© JUNGE FREIHEIT Verlag GmbH & Co. www.jungefreiheit.de 18/07 27. April 2007

Frisch gepresst

Helmuth Plessner. Augenblicklich wimmelt der Laufsteg von "intellektuellen Gründern", die die zweite deutsche Republik aus der Taufe gehoben haben sollen. Ursprünglich war diese Rolle ja einmal "den Frankfurtern" zugedacht, aber dieser Ruhmestitel der Remigranten Horkheimer und Adorno scheint in den letzten Jahren rasant zu verblassen. Mit der "Ritter-Schule" hat Jens Hacke vor kurzem "liberal-konservative" Gründergeister präsentiert (JF 12/07), und nun bietet Cornelia Dietze den Göttinger Sozialphilosophen Helmuth Plessner als den akademischen Adenauer des Bonner Teilstaats an (Nachgeholtes Leben. Helmuth Plessner 1892-1985. Wallstein Verlag, Göttingen 2006, gebunden, 622 Seiten, Abbildungen, 45 Euro). Aber anders als Joachim Ritter, der erst dank eines Hermann Lübbe als Schallverstärker seiner Ideen reüssierte, anders als Arnold Gehlen, aus dessen Aphorismen Helmut Schelsky dicke Bücher formte, wirkte Plessner nicht nur mit seinem Konstrukt der "verspäteten Nation" aus eigener Kraft - ungeachtet seines Schülers, des Reklamegenies Christian Graf von Krockow, der dreißig Jahre von Plessners Einfällen zehrte. In erfreulichem Gegensatz zum sperrigen Hacke bringt uns Cornelia Dietze in ihrer "vollständig auf Archivquellen" basierenden Göttinger Dissertation Werk und Biographie Plessners, der nach 1939 im holländischen Untergrund überlebte, erzählerisch in einer Weise näher, die wahrhaft preiswürdig ist. Der ihr darob 2006 verliehene Hedwig-Hintze-Preis des Verbandes der Historikerinnen und Historiker Deutschlands freilich erscheint - blickt man auf das arg lederne Schrifttum der Namensgeberin - ihrer so ungemein eleganten und spannenden Darstellung nicht ganz adäquat.

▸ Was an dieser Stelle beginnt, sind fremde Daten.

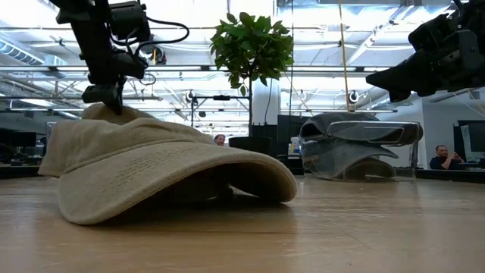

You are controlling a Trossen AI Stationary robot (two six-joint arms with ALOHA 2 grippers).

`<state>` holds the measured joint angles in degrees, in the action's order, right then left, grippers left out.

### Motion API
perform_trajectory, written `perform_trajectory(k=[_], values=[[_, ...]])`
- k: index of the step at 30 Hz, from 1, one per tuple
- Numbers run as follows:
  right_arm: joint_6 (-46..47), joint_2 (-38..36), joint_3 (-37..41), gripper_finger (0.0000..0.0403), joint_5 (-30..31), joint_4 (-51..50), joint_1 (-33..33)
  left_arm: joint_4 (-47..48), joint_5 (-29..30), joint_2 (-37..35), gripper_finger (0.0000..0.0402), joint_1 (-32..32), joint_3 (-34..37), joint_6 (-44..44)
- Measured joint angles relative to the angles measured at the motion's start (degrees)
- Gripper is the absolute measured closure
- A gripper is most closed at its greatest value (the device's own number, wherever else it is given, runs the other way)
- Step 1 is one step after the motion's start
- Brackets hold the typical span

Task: Pick & Place hat
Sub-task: Put the left brown cap into the left transparent bin

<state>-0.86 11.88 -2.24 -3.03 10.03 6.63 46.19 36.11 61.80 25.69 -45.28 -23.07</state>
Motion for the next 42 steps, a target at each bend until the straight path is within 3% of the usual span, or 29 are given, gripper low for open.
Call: perform_trajectory(k=[12, 15, 18, 22, 29, 37, 42], values=[[0.0, 0.0, 0.0, 0.0403, 0.0, 0.0, 0.0, 0.0, 20.5, 0.0, 0.0241, 0.0, 0.0, 5.0], [0.0, 0.0, 0.0, 0.0403, 0.0, 0.0, 0.0, 0.3, 17.9, 0.0, 0.0223, 0.0, 0.0, 11.6], [0.0, 0.0, 0.0, 0.0403, 0.0, 0.0, 0.0, 0.4, 7.6, 0.0, 0.0217, 0.0, 0.0, 18.9], [0.0, 0.0, 0.0, 0.0403, 0.0, 0.0, 0.0, 2.1, -2.7, 0.0, 0.024, -0.1, 0.0, 27.6], [0.0, 0.0, 0.0, 0.0403, 0.0, 0.0, 0.0, 11.1, 3.3, 0.0, 0.0383, 0.2, 0.0, 32.3], [0.0, 0.0, 0.0, 0.0403, 0.0, 0.0, 0.0, 10.3, 4.3, -0.1, 0.0395, -1.3, 0.0, 31.0], [0.0, 0.0, 0.0, 0.0403, 0.0, 0.0, 0.0, 10.3, -0.1, -0.1, 0.0396, -2.5, 0.0, 29.5]])
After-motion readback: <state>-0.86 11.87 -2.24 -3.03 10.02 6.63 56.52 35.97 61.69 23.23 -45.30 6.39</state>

Max Goldt. Everybody's darling is everybody's depp. Dieser Satz schießt einem in den Kopf, wenn man die - unabhängig von weltanschaulicher oder politischer Präferenz - fast einhellige Verehrung der Lebensbeobachtungen Max Goldts verfolgt. Wahrlich ist der Hymne Daniel Kehlmanns, daß seine Texte "wahre Wunder an Eleganz und Poesie enthalten", nicht unbedingt zu widersprechen. Das jüngste Werk, sich wieder aus Titanic-Kolumnen speisend, besticht dann in der Tat durch Goldts gewohnt detailverliebtes Schauen und Schildern des alltäglichen Halbwahns. Dennoch reicht seine "quiet quality"-Mischung nicht an ältere Essayschatzkästchen heran (QQ. Rowohlt Verlag, Berlin 2007, gebunden, 156 Seiten, 17,90 Euro).